Each line of the listing below must be retyped as given.
* * * * *
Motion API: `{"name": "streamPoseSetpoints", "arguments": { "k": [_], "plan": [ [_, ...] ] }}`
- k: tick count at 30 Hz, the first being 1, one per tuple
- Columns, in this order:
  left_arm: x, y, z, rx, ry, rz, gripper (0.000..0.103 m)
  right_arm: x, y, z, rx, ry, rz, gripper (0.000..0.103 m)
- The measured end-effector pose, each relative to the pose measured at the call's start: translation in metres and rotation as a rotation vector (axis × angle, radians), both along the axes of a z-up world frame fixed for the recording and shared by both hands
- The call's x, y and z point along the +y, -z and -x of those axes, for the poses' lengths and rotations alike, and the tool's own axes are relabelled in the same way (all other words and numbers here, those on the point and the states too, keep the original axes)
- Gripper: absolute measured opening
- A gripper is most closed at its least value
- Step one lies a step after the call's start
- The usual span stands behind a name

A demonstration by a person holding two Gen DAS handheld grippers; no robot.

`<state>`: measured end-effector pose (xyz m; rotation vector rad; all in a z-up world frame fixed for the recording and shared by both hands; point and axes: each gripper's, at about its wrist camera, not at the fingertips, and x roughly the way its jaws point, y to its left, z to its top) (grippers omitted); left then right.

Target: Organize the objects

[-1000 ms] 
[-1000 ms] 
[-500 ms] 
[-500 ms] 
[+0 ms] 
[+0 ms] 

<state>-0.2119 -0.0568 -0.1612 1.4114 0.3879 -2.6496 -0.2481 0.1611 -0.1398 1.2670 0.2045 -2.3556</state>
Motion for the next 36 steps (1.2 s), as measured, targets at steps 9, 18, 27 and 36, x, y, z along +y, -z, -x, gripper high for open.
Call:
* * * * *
Answer box:
Motion API: `{"name": "streamPoseSetpoints", "arguments": { "k": [_], "plan": [ [_, ...] ] }}`
- k: tick count at 30 Hz, the first being 1, one per tuple
- Columns, in this order:
  left_arm: x, y, z, rx, ry, rz, gripper (0.000..0.103 m)
  right_arm: x, y, z, rx, ry, rz, gripper (0.000..0.103 m)
- The measured end-effector pose, each relative to the pose measured at the call's start: translation in metres and rotation as a rotation vector (axis × angle, radians), both along the axes of a z-up world frame fixed for the recording and shared by both hands
- The call's x, y and z point along the +y, -z and -x of those axes, for the poses' lengths and rotations alike, and the tool's own axes are relabelled in the same way (all other words and numbers here, those on the point and the states too, keep the original axes)
- Gripper: absolute measured opening
- A gripper is most closed at its least value
- Step one lies a step after the call's start
- The usual span stands behind a name

A demonstration by a person holding two Gen DAS handheld grippers; no robot.

`<state>`: measured end-effector pose (xyz m; rotation vector rad; all in a z-up world frame fixed for the recording and shared by both hands; point and axes: each gripper's, at about its wrist camera, not at the fingertips, and x roughly the way its jaws point, y to its left, z to its top) (grippers omitted); left then right.

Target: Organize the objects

[-1000 ms] 
[-1000 ms] 
[-500 ms] 
[-500 ms] 
[+0 ms] 
[+0 ms] 

<state>-0.2119 -0.0568 -0.1612 1.4114 0.3879 -2.6496 -0.2481 0.1611 -0.1398 1.2670 0.2045 -2.3556</state>
Motion for the next 36 steps (1.2 s), as measured, targets at steps 9, 18, 27 and 36, x, y, z along +y, -z, -x, gripper high for open.
Call:

The answer has been given in full.